Muted tones, a comfy break room, and even a balcony for smoking. There was a second executive office that served no real purpose other than to store boxes and records.
AB had no intention of ever taking on a partner. He liked to work alone and stick to himself. After turning everything else off, he engaged the alarm, stepped out, and secured the locks. Without keys.
He strutted down the long, echoing hall and hopped in the waiting elevator. Stabbing the B-level button, he made a point not to look at—there were forty-three— AB closed his eyes and poked at random. “Shit, shit, shit, shitshitshit… I am sooooo sorry, Jerry.”
Cracking a lid, AB took a deep breath and felt better since it was over. All those precious buttons glowed bright, setting the world right. He glanced at the camera and whistled along to a dumb ass elevator tune that never changed.
The box stopped six times before reaching the garage.
AB made haste, ran from the lift, and stopped at a modest Hyundai. It was a good car and had tons of legroom. No matter how long he spent in Florida the humidity always strangled him. Before getting in, AB quickly removed his tie and vest. 2.5 seconds and his knees would start sweating.
“Yuck.” There was something in the air; it smelled different here.
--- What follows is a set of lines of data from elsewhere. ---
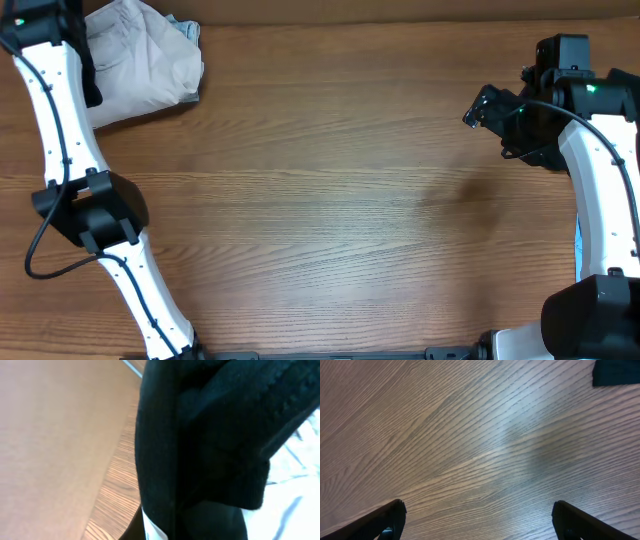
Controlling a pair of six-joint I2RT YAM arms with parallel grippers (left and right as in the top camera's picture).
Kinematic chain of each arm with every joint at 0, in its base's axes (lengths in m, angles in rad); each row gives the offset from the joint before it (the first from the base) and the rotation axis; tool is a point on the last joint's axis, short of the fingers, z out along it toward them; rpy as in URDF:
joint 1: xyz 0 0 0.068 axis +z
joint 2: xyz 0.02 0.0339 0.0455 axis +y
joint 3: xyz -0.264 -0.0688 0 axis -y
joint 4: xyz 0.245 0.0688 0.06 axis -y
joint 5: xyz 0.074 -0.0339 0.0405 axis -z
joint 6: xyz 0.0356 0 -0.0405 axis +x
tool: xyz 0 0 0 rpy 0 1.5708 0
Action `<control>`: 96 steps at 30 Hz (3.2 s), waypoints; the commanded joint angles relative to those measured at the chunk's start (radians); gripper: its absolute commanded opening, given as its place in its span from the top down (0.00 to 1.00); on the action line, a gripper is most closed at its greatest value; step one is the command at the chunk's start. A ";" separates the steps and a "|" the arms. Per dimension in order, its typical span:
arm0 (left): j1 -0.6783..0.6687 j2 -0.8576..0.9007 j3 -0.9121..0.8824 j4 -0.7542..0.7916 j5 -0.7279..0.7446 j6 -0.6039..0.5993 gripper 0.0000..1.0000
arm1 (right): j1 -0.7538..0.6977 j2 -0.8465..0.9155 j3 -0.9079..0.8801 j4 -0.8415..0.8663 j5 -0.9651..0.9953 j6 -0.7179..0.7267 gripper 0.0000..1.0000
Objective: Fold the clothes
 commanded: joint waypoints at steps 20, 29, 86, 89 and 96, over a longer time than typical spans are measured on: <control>0.030 -0.033 0.022 0.061 0.232 -0.028 0.96 | 0.003 0.001 -0.001 -0.003 0.014 -0.004 0.04; -0.010 0.126 0.022 0.075 0.650 -0.303 0.00 | 0.003 0.001 -0.001 -0.004 0.047 -0.003 0.04; 0.047 0.188 0.067 -0.246 0.475 -0.296 0.79 | 0.003 0.001 0.019 0.018 0.002 -0.053 0.03; 0.041 0.128 0.111 -0.261 0.553 -0.297 0.52 | 0.003 -0.004 0.093 -0.031 0.004 -0.117 0.00; -0.003 -0.088 0.164 -0.328 0.639 -0.338 0.02 | 0.003 -0.034 0.289 -0.169 0.046 -0.166 0.00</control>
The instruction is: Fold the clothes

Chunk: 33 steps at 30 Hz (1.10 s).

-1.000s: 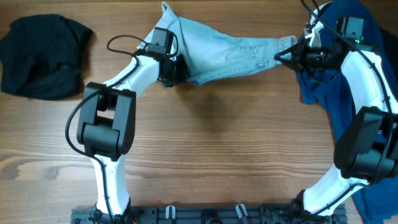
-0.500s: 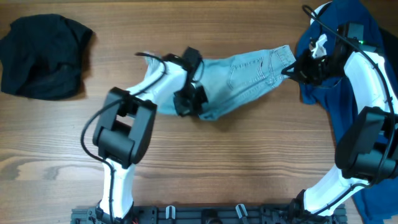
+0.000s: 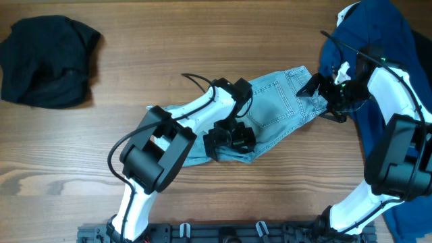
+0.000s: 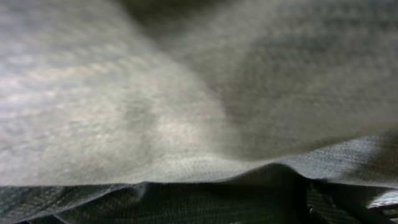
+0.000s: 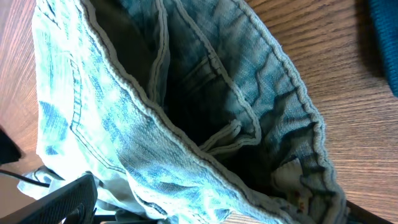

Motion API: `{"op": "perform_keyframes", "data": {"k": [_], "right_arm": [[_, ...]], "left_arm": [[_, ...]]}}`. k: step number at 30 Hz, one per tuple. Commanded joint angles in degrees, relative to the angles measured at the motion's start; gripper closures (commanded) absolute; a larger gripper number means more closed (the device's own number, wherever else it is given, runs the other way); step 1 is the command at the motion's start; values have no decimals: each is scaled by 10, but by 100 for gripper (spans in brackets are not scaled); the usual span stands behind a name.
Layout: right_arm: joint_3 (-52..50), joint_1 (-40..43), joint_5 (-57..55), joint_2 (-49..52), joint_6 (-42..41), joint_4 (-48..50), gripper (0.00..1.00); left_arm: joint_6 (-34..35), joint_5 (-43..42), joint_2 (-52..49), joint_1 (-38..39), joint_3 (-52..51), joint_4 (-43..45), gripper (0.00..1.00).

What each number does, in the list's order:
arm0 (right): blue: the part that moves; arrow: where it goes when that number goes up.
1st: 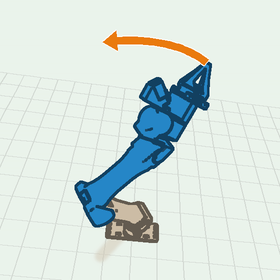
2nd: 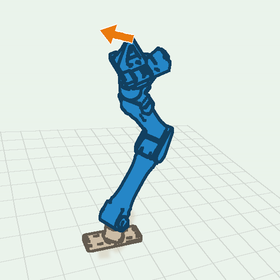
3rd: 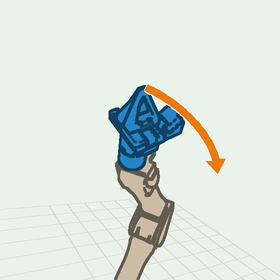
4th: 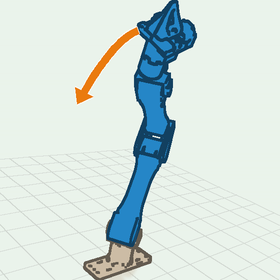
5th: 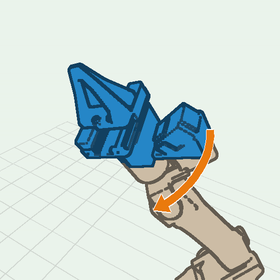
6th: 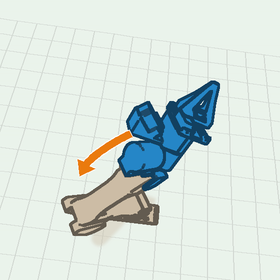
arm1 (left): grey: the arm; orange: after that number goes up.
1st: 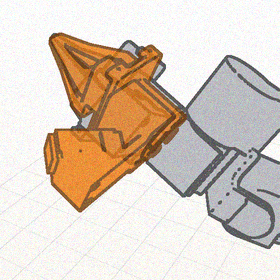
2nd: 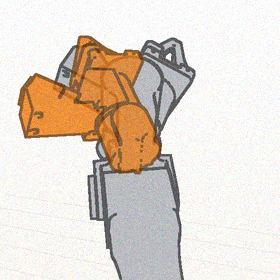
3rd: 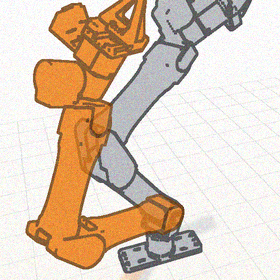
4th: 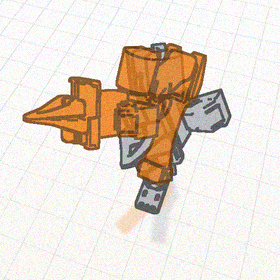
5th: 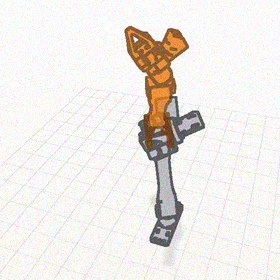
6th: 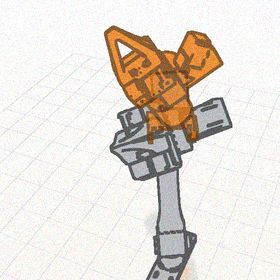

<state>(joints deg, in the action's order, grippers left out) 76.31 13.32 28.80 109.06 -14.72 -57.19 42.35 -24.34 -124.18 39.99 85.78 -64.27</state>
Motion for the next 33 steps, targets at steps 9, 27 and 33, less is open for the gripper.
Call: {"op": "perform_keyframes", "data": {"k": [9, 27, 33], "right_arm": [[116, 13, -67, -21, -68, -26, 0], [149, 84, -16, -21, 20, 6, 0], [149, 84, 137, -20, 187, 59, 0]], "left_arm": [[23, -115, 44, -9, -6, 22, 0], [115, -59, 75, -21, 52, 66, 0], [97, -51, 78, -88, 52, 79, 0]]}}
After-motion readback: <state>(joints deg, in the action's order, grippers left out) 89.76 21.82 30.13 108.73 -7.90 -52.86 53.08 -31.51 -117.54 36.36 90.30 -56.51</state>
Moist, stuffy, and ripe with vegetation. Everywhere he went, swamp water, brine, nocturnal vagabonds. And the fucking Iguanas, Jesus Christ. “Move to Miami, it’ll be fun. Girls and beaches. Ass and Margaritas. Bitch!”
Once seated in the full-size sedan, he threw on a goody. Keep It On the Real. Decades, plural, could pass, and Stackin Chips would still be fire.
Backing out, he opened the middle compartment, plucked a waiting preroll and a lighter. With one hand on the wheel, he put lips to the blunt and sparked. AB threw the Zippo, smashed the gas, and made a hard right. Damn one-way streets. After turning onto SW 9th, he found himself jumping onto the I-95.
Now, why was he heading straight for Miami Beach? Curiosity, maybe. With lungs loaded with Purple Haze, he held that shit and found a parking space in front of the shop ten minutes later. It being Monday and close to four am, not a soul lurked on the sidewalk.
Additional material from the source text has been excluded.